What I would check before touching any coming launch

The practical takeaway is not “Coinbase picked it, therefore it is safe.” That is lazy.

The practical takeaway is to tighten your diligence around any payment, DeFi, infrastructure, or RWA token with a fresh venture backer list. If Coinbase Ventures, Animoca, a16z, Tether, YZi Labs, GSR, or similar names are on the sheet, do not stop at the logo wall. Start there.

I would check three things first.

First: FDV versus actual circulating supply at launch. If the float is tiny and the valuation is fat, public buyers are not getting discovery. They are getting inventory management.
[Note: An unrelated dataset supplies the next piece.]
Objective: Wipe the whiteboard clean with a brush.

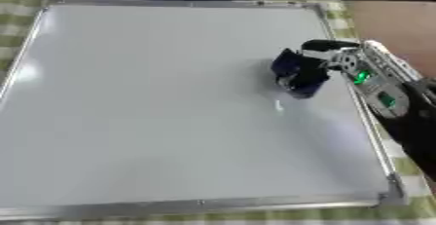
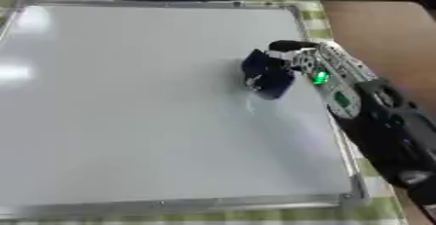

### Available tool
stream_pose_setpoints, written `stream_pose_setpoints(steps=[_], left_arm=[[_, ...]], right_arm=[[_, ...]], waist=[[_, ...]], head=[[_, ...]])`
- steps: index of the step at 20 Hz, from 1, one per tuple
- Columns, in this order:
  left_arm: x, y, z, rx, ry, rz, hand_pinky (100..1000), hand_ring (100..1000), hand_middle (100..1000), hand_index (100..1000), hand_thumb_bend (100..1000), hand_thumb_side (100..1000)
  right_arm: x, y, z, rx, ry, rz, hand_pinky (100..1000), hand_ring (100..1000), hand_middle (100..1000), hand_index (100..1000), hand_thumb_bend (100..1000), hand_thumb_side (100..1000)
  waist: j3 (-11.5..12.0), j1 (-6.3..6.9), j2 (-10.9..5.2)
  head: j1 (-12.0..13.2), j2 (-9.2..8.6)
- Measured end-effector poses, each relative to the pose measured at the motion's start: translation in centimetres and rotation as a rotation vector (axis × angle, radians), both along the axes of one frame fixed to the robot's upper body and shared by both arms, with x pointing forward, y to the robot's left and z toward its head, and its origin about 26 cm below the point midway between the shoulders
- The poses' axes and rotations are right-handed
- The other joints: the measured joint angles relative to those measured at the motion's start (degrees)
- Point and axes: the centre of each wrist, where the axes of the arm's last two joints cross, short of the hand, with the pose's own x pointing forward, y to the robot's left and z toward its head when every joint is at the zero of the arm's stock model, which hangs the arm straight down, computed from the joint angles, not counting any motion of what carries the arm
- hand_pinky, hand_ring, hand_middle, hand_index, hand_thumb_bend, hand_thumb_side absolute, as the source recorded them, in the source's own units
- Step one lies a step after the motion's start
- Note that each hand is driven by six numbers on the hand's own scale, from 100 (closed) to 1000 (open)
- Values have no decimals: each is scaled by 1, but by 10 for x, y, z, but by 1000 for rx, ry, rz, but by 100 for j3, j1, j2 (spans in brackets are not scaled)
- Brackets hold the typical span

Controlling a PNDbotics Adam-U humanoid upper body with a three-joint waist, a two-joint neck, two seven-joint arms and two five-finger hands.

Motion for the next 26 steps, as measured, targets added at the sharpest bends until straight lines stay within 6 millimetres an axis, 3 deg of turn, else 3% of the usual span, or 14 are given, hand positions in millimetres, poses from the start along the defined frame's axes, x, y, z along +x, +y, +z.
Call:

Second: unlock timing. A six-month or twelve-month cliff can turn a “strong backer” into a scheduled sell-pressure event. Vesting is not a footnote. It is the future order book.

Third: category narrative. Payments and RWA can attract cleaner institutional language than meme coins or high-yield DeFi, but cleaner language does not fix bad distribution. Investors who already think in portfolio construction know that wrapper quality and tax drag matter in traditional markets too — the same discipline behind tax-efficient ETF structure choices should apply when evaluating token exposure.

One more uncomfortable detail: CryptoRank reported unique investors fell to 242 in June from 452 in October 2025. Fewer active investors means less competitive price discovery for startups and potentially more influence for the few firms still writing checks.

That can be good for disciplined builders. It can be brutal for late public entrants.

So yes, Coinbase Ventures is still active. The slump did not stop its deal machine. But for retail IDO participants, the correct response is not applause. It is a sharper spreadsheet.